Qu'avons-nous à craindre d'une telle extension de notre savoir? Le voici: nous avons détecté une autre espèce encore, sans laquelle non seulement toute notre anthropologie générale, mais la civilisation mondiale tout entière demeureraient privées d'une science des derniers fondements de notre espèce, à savoir le scannage du Dieu aussi schizoïde que nous-mêmes que nous avons enfanté il y a quelque trois millénaires. C'est dans le Livre de Daniel le visionnaire et dans les analyses pré-anthropologiques d'Isaïe et d'Ezéchiel que nous avons commencé d'apprendre à radiographier l'encéphale de notre dernier Jupiter. Puis, les descendants de nos premiers visionnaires des idoles nous ont fait découvrir les secrets de l'endogamie de l'espace et du temps simiohumains, ainsi que les empires de l'inconscient qui sous-tendent et pilotent toute l'histoire et toute la politique de nos songes sacrés. Or, le peuple d'Isaïe et d'Einstein diffère grandement de celui des Tziganes en ce qu'il paraît se mêler aisément à tous les autres peuples de la terre et pourtant, il revendique ardemment et de génération en génération des chromosomes aussi hautement séparés que résolument distincts des nôtres.
S'il était permis à nos généticiens d'isoler des types simiohumains et de les distinguer les uns des autres, notre anthropologie générale ferait aussitôt des pas de géant, parce que nous accomplirions sur l'heure l'exploit d'isoler et de séparer à l'aide de critères identitaires affinés les divers types d'encéphales dont dispose actuellement l'espèce livrée à une panne du grossissement de sa matière grise. Mais le peuple juif a aussitôt compris, lui, que nos idéalités évangélico-vaporeuses ne sont jamais que les dernières arrivées sur le marché de nos idoles et qu'elles se sont tout de suite appliquées à angéliser nos identités politiques dans le vide de l'air, comme disait notre Renatus Cartesius. C'est pourquoi les prophètes juifs n'ont pas seulement vomi les idoles de bois, de fer ou de pierre, mais également les idéalités séraphiques des philosophes faussement apitoyés autour de Job; car, les premiers, ils ont observé les dérobades auxquelles les agenouillés de leur temps se livrait tantôt devant des matières sculptées à leur propre image, tantôt devant leurs concepts tartuffiques.

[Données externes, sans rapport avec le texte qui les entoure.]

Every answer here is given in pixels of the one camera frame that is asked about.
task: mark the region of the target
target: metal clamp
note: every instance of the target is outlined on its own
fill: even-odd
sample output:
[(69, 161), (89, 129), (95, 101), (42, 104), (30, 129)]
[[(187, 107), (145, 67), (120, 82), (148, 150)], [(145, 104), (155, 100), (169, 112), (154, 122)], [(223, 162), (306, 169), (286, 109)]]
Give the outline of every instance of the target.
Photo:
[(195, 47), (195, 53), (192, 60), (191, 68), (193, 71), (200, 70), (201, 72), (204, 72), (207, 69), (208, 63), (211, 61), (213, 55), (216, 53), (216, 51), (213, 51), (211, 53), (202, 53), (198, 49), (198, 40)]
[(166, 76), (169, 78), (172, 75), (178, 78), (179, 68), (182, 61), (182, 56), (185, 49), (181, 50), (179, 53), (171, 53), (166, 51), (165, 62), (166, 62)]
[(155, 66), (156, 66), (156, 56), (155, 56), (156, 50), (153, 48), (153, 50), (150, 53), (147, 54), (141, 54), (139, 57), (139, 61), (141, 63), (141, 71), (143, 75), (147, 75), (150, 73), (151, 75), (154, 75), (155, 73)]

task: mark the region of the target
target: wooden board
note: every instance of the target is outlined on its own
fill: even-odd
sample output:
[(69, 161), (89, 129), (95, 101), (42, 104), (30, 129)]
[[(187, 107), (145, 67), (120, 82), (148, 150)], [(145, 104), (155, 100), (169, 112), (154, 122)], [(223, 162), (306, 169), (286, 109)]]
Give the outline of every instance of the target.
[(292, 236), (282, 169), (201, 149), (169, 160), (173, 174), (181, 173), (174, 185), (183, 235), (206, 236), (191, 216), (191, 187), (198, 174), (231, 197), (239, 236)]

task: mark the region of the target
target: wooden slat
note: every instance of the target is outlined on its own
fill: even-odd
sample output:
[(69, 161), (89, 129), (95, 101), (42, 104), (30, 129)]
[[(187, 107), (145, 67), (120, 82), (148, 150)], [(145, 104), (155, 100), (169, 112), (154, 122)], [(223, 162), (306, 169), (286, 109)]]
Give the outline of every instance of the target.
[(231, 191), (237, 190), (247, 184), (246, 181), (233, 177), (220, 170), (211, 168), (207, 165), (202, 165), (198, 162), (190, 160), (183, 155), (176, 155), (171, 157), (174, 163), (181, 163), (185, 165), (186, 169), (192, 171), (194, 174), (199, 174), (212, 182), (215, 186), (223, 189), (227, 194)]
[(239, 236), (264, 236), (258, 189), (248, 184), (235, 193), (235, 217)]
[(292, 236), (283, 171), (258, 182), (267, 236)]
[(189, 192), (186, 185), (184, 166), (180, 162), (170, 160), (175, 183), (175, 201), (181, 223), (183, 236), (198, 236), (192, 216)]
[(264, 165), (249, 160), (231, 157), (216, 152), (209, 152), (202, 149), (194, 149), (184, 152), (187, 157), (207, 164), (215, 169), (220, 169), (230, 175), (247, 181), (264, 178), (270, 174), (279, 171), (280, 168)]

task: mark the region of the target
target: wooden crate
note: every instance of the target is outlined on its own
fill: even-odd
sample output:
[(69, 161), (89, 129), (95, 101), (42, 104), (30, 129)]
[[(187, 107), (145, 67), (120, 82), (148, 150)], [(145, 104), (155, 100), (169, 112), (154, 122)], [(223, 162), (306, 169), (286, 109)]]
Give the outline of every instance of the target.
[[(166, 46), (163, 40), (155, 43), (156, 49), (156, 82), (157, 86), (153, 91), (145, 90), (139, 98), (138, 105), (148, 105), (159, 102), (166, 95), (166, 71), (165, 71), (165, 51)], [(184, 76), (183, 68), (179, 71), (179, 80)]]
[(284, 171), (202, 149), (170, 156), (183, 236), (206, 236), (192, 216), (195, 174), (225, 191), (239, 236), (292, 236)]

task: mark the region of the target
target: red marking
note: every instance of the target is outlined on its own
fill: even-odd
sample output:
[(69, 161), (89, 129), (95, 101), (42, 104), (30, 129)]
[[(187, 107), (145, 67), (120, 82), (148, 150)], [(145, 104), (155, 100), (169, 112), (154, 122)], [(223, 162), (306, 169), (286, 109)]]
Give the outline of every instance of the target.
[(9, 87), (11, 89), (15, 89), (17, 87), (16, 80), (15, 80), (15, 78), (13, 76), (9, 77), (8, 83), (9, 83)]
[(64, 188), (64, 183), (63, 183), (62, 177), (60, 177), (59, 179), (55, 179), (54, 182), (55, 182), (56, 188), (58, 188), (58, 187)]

12 - Que devient une idole évadée du bois ou de la pierre ?
Si les idoles du simianthrope sont des portraits en miroir de leurs adorateurs, le décryptage du capital psychogénétique de l'idole actuelle d'Israël elle qui n'est plus taillée dans le bois du bûcheron d'Isaïe, mais dans les vocables du salut du monde ce décryptage, dis-je, nous fournira un document précieux en ce que notre anthropologie critique se trouvera en mesure d'observer ce gigantesque personnage cérébral en pleine activité sur le territoire que l'histoire lui a redonné depuis 1947 et qui s'écrie à nouveau: "... ne laissez en vie rien de ce qui respire. Détruisez-les jusqu'au dernier... comme le Seigneur votre Dieu vous l'a ordonné... " (Deutéronome 20:16).

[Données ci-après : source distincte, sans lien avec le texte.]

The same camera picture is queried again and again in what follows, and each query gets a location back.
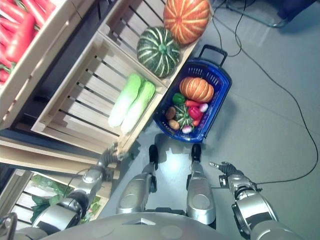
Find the pumpkin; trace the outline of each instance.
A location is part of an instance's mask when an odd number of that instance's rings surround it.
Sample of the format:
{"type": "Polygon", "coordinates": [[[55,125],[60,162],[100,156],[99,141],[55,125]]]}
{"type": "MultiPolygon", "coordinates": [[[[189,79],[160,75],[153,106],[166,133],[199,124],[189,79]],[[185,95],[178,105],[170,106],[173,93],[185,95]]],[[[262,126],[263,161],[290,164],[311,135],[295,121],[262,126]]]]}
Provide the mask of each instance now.
{"type": "Polygon", "coordinates": [[[189,44],[205,31],[209,14],[208,0],[167,0],[163,11],[164,27],[180,44],[189,44]]]}
{"type": "Polygon", "coordinates": [[[174,105],[175,108],[175,117],[174,119],[179,123],[180,129],[186,125],[191,125],[193,119],[189,116],[188,108],[186,105],[174,105]]]}
{"type": "Polygon", "coordinates": [[[198,103],[208,103],[214,96],[214,87],[201,77],[186,77],[179,85],[180,92],[198,103]]]}
{"type": "Polygon", "coordinates": [[[180,48],[172,33],[161,26],[147,27],[136,48],[137,58],[159,78],[171,75],[180,61],[180,48]]]}

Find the floor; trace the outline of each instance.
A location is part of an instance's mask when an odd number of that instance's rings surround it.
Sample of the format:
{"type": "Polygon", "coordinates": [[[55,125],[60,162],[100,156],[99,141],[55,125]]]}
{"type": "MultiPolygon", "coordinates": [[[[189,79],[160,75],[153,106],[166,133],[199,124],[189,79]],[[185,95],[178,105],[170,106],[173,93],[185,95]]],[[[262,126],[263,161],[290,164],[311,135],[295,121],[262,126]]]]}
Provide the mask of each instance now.
{"type": "MultiPolygon", "coordinates": [[[[216,16],[232,29],[240,15],[219,9],[216,16]]],[[[234,35],[217,22],[223,48],[238,51],[234,35]]],[[[299,102],[306,124],[320,148],[320,3],[314,3],[281,29],[269,28],[244,17],[237,33],[243,48],[299,102]]],[[[210,23],[196,47],[219,46],[210,23]]],[[[243,53],[227,58],[223,68],[233,84],[202,145],[202,166],[213,186],[218,170],[208,161],[228,161],[255,182],[285,180],[303,175],[314,165],[316,150],[293,99],[272,83],[243,53]]],[[[158,191],[149,195],[147,209],[186,209],[186,179],[190,173],[190,144],[166,137],[151,121],[137,139],[139,154],[113,192],[100,217],[115,214],[118,199],[129,180],[148,163],[148,148],[158,146],[158,191]]],[[[304,239],[320,236],[320,164],[308,176],[288,183],[262,185],[262,194],[273,205],[280,221],[304,239]]],[[[213,189],[216,229],[232,240],[242,239],[234,221],[233,196],[227,189],[213,189]]]]}

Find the potato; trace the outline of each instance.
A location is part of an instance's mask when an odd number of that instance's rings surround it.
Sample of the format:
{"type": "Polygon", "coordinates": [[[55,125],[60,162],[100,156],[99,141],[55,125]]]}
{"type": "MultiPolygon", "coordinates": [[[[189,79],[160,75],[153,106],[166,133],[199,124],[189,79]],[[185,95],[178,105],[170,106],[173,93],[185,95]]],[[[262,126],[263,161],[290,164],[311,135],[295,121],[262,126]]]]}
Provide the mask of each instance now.
{"type": "Polygon", "coordinates": [[[169,107],[168,110],[165,112],[165,118],[167,120],[173,119],[175,115],[176,115],[176,109],[173,106],[169,107]]]}
{"type": "Polygon", "coordinates": [[[172,128],[173,130],[178,130],[180,128],[180,125],[176,120],[170,119],[168,123],[170,128],[172,128]]]}

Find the orange pumpkin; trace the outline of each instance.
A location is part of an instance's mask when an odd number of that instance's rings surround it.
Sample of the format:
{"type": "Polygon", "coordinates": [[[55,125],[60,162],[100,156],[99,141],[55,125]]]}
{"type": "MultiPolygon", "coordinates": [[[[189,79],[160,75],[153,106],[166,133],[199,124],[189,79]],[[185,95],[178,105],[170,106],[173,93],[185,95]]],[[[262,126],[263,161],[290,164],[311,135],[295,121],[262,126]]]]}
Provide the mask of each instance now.
{"type": "Polygon", "coordinates": [[[208,103],[214,96],[214,87],[201,77],[186,77],[180,83],[180,92],[198,103],[208,103]]]}
{"type": "Polygon", "coordinates": [[[209,14],[208,0],[167,0],[163,11],[164,27],[180,44],[189,44],[205,31],[209,14]]]}

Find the green bell pepper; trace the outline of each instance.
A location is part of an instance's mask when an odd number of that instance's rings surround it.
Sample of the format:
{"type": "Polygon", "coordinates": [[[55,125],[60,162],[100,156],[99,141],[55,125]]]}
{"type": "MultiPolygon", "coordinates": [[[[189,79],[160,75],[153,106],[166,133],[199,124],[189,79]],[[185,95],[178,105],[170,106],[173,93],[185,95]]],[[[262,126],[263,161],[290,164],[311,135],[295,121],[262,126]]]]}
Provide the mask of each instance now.
{"type": "Polygon", "coordinates": [[[175,105],[180,105],[180,104],[184,104],[186,101],[185,96],[183,96],[181,93],[176,92],[173,97],[172,97],[172,102],[175,105]]]}

Si nous parvenions à filmer notre espèce tout entière telle qu'elle s'agite sur le théâtre où son Dieu unique la met en représentations d'elle-même, nous décoderions notre histoire et notre politique à l'aide d'une science véritable de l'encéphale de nos ancêtres; car non seulement nous vérifierions le degré d'intelligence dont fait preuve de nos jours l'animal schizoïde , mais nous porterions notre regard sur la dichotomie cérébrale dont il se trouve affecté, tellement une boîte osseuse bipolarisée ou biphasée ab origine enfante nécessairement des combinaisons et des alliages des matières avec les mots qui la scindent car le monde de la nature inanimée et celui des sons que nous émettons nous renvoient à l'insaisissable qui nous suffoque. Quelle est l'identité d'Israël dans le vide où son refus des idoles de bois ou de pierre le grandit et quelle est l'idole nouvelle qu'enfante le rejet des idoles de fer ou d'airain si notre espèce passe nécessairement des idoles du premier type au second?

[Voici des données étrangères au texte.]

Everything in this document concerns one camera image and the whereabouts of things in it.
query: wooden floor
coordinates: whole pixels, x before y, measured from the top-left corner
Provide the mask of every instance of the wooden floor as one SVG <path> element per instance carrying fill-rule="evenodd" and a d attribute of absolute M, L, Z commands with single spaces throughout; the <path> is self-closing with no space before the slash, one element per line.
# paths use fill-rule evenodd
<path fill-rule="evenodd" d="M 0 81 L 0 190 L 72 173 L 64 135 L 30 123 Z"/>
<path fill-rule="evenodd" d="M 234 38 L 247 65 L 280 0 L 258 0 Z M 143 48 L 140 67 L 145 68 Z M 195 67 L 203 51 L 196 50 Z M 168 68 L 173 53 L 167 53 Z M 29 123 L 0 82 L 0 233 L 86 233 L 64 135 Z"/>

13 - Le Jahvé d'autrefois et celui d'aujourd'hui
Pour décrypter les secrets de l'asphyxie du simianthrope qu'étouffent ses idoles, observons le théâtre de l'auto-strangulation de l'histoire que présente le Moyen Orient, ce lieu de rencontre entre le récit historique banalisé de nos ancêtres et le récit anthropologique à venir celui qui commence d'observer des cerveaux résolument en marche sur la terre les deux narrations, la physique et l'abstraite offrant un entrecroisement de leurs apories hautement propice à un examen critique du passage d'une idole en chair et en os à une idole du langage.
Mais pour cela, il importe en tout premier lieu de garder en mémoire l'évidence que tout simianthrope, quel que soit son capital psychocérébral et celui des dieux qui le dédoublent dans le vide, conquerra, le glaive à la main le territoire nouveau sur lequel il se sera transporté et en massacrera les premiers habitants au nom de son décalque céleste son idole. L'histoire des grandes invasions a cent fois démontré ce premier théorème de l'anthropologie générale. Jahvé s'en est expliqué clairement et à plusieurs reprises. Mais pour observer le capital psychogénétique du type de divinité mentalisée et logophore qui s'est incarnée en Samarie et en Judée depuis 1947, il faudra apprendre à radiographier les globes cérébraux qui lui appartiennent en propre et en tant que cette idole n'est plus ni de bois, ni de pierre, ni d'airain
donc précisément en tant qu'elle a pris en horreur les substances matérielles auxquelles se complaisaient les divinités d'autrefois, qui se montraient encore béatement ambitieuses de se promener en chair et en os sur la terre.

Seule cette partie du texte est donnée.